A, gradual reduction of store refill (dashed line) to 70 % of control (continuous line) inhibited rhythmicity. Rhythmicity re-emerged when store refill was returned to control levels. Higher levels of refill inhibition achieved the same result but there was proportionally larger residual depolarization (not shown). B, gradual reduction of gap junction coupling (dashed line) to no coupling (continuous line) abolished rhythmicity. Global coupling re-emerged upon return to control conditions. C, control record segment from A and histogram, taken at fixed intervals between the arrows, demonstrating that the number of store release events increased between SWs. Records in A and B show the average [Ca²⁺]_i for the 3 colour-coded regions in the schema. Marked record segments in A and B are shown on expanded scales. The stimulus was held constant at β= 0.9 μm during these simulations. See Methods for details of the modelling and parameter values.

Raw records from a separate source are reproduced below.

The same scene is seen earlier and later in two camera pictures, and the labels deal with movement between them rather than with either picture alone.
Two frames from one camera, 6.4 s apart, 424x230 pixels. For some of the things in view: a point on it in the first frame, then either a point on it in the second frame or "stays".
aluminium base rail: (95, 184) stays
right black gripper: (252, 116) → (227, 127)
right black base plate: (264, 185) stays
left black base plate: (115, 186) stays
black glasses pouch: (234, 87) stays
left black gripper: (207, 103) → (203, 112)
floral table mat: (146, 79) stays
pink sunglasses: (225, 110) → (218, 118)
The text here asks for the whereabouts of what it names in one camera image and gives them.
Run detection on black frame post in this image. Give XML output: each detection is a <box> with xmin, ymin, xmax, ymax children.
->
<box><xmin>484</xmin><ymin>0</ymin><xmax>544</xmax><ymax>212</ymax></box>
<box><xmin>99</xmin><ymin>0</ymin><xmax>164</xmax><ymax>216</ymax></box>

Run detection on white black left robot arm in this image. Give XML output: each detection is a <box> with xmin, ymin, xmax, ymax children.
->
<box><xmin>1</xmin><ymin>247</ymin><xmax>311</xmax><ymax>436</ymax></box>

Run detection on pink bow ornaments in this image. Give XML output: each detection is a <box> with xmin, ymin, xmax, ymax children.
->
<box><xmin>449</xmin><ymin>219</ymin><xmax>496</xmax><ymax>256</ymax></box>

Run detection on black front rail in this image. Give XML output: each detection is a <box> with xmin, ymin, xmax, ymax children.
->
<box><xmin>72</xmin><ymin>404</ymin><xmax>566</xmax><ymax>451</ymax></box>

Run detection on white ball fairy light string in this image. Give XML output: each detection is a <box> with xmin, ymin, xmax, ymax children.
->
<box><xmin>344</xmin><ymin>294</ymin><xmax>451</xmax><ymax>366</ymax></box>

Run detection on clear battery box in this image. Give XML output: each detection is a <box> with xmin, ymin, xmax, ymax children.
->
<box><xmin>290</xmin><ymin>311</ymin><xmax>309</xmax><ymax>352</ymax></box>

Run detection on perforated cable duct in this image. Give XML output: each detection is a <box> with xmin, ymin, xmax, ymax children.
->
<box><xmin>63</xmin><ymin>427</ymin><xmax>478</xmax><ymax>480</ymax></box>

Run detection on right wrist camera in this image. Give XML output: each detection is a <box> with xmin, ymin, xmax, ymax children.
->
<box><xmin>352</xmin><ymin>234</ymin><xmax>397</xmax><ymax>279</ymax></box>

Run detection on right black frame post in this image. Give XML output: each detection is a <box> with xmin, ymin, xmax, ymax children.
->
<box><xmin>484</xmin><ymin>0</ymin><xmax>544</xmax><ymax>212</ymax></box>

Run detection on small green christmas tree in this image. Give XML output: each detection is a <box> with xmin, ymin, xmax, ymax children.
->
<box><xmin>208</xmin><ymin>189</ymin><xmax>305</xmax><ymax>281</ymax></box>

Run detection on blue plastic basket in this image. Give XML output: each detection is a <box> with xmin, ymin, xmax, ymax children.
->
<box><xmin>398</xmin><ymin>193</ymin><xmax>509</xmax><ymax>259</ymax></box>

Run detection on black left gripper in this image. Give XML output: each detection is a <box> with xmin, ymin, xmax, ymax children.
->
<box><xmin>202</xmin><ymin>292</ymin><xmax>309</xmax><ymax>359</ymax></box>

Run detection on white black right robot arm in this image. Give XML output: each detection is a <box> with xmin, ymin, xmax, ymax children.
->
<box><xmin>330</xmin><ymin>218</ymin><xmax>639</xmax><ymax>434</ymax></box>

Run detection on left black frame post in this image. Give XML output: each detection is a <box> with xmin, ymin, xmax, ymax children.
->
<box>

Figure 13. Role of voltage coupling in entrainment of Ca²⁺ stores

A, interruption of connectivity in the middle of the model strip decoupled the rhythmicities on the two sides of the strip (note colour coding). The stronger residual rhythmicity on one side of the strip arises through the relative distribution of store sensitivities, which have been randomly assigned. The simulated activity also exhibited sub-threshold pacemaker potentials (e.g. PP1). B, as for A, but now before and during central inhibition of store Ca²⁺ release leaving chemical and electrical connectivity intact. Inhibition of 30 cells (i.e. 3 mm) in the centre of the strip resulted in weakened decoupled rhythmicities persisting at the two strip ends at different frequencies, dependent on the distribution of IP₃ sensitivities. C, as for B, but for narrower central inhibition (i.e. 1.5 mm). There was now no decoupling irrespective of duration of the central inhibition. D, rhythmical Ca²⁺ release and associated depolarizations present in a model strip (a) persisted when there was no diffusion of Ca²⁺ and IP₃ between stores (b) but failed to emerge when there was Ca²⁺ and IP₃ diffusion, but no voltage coupling to IP₃ synthesis (c). The stimulus was held constant at β= 0.72 μm during all simulations. See Methods for details of the modelling and parameter values.